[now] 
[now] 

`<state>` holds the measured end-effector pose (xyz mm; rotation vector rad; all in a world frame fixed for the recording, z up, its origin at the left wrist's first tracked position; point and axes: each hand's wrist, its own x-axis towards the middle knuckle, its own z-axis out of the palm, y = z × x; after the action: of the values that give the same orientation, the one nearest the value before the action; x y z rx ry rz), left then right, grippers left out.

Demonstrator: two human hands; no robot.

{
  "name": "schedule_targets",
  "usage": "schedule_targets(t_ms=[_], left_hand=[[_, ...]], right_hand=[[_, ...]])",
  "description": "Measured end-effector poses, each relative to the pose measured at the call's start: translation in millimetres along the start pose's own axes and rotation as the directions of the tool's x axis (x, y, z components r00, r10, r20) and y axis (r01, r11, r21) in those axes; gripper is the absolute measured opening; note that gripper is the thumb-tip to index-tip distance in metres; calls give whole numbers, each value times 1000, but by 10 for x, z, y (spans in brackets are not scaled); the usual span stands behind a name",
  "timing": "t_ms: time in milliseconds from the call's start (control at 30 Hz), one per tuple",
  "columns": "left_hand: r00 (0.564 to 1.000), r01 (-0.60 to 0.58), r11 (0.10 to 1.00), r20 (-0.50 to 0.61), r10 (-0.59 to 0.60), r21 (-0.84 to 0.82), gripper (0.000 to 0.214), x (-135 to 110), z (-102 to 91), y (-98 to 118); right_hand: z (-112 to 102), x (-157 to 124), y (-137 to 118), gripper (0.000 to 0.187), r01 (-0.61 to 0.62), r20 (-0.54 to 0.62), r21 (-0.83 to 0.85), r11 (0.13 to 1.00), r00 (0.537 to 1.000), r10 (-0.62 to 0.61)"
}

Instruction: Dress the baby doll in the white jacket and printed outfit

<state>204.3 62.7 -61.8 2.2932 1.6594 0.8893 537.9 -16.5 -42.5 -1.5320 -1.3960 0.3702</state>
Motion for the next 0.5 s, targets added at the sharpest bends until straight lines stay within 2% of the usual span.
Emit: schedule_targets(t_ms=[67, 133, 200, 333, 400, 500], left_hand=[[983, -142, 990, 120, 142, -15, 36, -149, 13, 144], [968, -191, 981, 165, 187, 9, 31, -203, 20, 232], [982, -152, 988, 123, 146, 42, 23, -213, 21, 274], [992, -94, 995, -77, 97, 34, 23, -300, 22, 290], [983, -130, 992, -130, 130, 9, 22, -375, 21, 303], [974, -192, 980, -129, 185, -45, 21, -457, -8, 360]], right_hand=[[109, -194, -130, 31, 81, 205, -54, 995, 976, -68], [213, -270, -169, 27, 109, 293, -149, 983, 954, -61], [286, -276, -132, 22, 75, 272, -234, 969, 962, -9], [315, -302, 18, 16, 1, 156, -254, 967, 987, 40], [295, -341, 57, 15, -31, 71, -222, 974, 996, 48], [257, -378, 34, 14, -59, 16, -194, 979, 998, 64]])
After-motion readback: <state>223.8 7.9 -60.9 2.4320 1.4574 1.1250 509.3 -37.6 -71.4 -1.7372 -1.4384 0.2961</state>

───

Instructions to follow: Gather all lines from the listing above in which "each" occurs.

Output for this task:
`<state>` holds the measured end-effector pose (xyz mm; rotation vector rad; all in a world frame fixed for the recording, z up, its origin at the left wrist's first tracked position; point and axes: each hand's wrist, its own x-axis towards the middle knuckle, its own z-axis out of the palm, y = z × x; after the action: of the values that give the same orientation, the one nearest the value before the action; x y z rx ry rz), left then right, grippers left out.
  "description": "Measured end-effector poses, each relative to the pose measured at the call's start: translation in millimetres along the start pose's own axes and rotation as the directions of the tool's x axis (x, y, z components r00, r10, r20) and y axis (r01, r11, r21) in those axes; gripper is the absolute measured opening; note that gripper is the thumb-tip to index-tip distance in metres; calls give whole numbers, each value times 1000, but by 10 for x, z, y (spans in brackets are not scaled); the usual span stands behind a name",

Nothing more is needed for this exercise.